The FCC wants to know how your Internet sucks

Illustration for the article entitled The FCC wants to hear how shitty your Internet is

Photograph: Brendan Smialowski / AFP (Getty Images)

THE FCC announced today who started soliciting first-hand reports from people who are forced to rely on a low-quality internet. This new initiative is part of the FCC’s Broadband Data Collection program, and the agency hopes that, by collecting information directly from consumers, it will be better equipped to “increase the accuracy of its existing broadband maps”.

“Many Americans are left behind in access to jobs, education and health if they do not have access to broadband,” said FCC acting chairwoman Jessica Rosenworcel in a statement announcing the initiative. “Collecting data from consumers who are directly affected by the lack of access to broadband will help inform the FCC’s mapping efforts and future decisions about where the service is needed.”

Anyone who wants to tell the FCC about how bad their internet is you can use this form to talk about any problems related to the Internet. ISP is strangling your internet? Write it down. Does the ISP not update its old DSL service? Write it down. There is no internet because you live in a rural area and is HughesNet too expensive? Write it all down.

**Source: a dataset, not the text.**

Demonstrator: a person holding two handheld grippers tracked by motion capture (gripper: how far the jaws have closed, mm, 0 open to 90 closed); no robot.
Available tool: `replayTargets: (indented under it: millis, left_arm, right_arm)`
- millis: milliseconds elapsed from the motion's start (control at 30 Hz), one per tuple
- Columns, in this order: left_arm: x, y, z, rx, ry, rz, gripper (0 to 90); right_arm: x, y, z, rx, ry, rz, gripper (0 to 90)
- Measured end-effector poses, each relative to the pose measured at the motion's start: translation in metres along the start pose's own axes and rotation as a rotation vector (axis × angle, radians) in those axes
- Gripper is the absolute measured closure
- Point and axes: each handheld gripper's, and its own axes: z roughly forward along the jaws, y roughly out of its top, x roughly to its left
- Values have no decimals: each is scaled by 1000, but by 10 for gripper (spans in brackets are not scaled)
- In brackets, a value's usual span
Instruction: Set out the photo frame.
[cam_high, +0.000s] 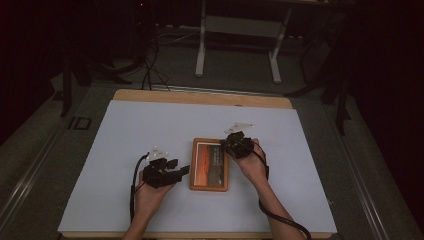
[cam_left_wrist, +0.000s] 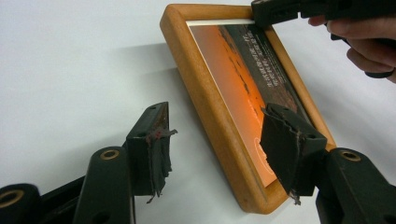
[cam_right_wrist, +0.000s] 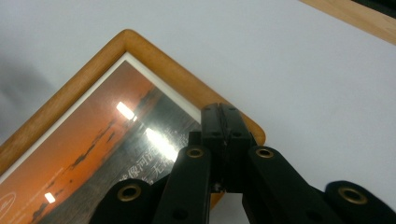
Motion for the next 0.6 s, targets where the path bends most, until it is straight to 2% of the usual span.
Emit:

The FCC says this new website will also become an information center for the broadband data collection program, a kind of one-stop shop for consumers and industry stakeholders to keep up with what’s going on in the home Internet world. And once the FCC has collected enough personal anecdotes, the agency will provide information about its new broadband data collection reporting systems yet to be established.

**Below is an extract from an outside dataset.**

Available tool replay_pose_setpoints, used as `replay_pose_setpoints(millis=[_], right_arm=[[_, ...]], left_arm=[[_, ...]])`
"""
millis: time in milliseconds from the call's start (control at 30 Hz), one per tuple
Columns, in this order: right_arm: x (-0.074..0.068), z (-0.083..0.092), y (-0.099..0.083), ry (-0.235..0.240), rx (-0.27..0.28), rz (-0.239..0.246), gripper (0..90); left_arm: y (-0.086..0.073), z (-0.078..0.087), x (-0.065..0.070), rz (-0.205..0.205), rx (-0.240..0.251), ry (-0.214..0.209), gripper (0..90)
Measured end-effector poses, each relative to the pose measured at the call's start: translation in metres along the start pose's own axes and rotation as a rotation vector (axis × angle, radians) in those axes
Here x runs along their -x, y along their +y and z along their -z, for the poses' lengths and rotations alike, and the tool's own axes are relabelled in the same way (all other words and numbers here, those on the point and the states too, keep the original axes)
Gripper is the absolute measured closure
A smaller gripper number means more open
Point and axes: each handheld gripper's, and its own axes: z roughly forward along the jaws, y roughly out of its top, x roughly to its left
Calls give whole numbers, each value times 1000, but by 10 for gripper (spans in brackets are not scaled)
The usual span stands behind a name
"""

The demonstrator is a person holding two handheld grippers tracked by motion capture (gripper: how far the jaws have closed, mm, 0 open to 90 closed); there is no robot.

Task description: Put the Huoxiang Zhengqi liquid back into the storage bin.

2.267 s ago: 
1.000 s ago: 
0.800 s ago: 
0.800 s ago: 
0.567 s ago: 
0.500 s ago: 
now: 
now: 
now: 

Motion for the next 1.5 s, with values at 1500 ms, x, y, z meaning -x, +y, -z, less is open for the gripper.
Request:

On the one hand, this looks like an invigorating change of pace compared to the way the FCC did things under the previous administration. But at the same time, there is already loads of anecdotal evidence out there about how the country’s broadband coverage and speeds are lagging behind. The media, several organizations and data companies have already reported the situation and these reports would point the FCC in the right direction.

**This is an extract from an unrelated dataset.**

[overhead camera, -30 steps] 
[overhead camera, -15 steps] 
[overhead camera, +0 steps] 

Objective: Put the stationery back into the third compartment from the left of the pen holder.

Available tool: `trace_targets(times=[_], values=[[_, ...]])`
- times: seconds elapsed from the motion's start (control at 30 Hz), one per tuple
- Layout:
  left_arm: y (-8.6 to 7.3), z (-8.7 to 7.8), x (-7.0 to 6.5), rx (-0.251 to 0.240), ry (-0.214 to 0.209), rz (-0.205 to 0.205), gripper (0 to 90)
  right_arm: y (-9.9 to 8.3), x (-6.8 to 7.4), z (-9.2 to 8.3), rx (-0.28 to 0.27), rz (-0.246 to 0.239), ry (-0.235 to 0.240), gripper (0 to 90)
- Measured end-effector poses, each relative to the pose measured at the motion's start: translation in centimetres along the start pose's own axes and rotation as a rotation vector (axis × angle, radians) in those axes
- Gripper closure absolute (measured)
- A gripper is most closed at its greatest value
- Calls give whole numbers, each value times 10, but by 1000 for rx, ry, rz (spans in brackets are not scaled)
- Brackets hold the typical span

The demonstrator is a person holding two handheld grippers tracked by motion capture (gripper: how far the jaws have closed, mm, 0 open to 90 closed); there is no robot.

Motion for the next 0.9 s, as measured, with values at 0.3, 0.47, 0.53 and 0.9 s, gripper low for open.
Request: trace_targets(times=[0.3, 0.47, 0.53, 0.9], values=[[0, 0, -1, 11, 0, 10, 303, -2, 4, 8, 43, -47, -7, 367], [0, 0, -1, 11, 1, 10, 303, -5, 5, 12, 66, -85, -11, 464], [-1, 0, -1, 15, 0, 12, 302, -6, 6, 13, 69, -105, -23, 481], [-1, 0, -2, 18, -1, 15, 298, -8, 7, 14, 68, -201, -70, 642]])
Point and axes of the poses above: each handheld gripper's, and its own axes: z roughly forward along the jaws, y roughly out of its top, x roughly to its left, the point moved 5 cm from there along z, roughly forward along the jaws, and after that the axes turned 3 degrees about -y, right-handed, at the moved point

BroadbandNow, for example, has a detailed map showing each census block in the U.S. that does not have a terrestrial broadband provider. Fixing the reporting gap on Form 477 – which allowed ISPs to report that a block of the entire census was covered by their service, even if only one house in that census block actually subscribed to that service – was a start. But the FCC used this flawed data as a basis for ISPs to bid in its Digital Rural Opportunity Fund (RDOF) auction last year, which led city broadband providers and power cooperatives to question whether the grant money went to the right companies. Not to mention the previous winners of the RDOF auction were unable to provide rural Internet in America in the time frame they said they would.

There is also a bit of irony in directing these who are “directly affected by the lack of broadband access” to an online form as the only way to tell the FCC how the lack of access to broadband affects their lives. Come on, FCC. You can do better than this stupid attempt to find out the real number of people in the USA who does not have reliable internet access and how it affects them.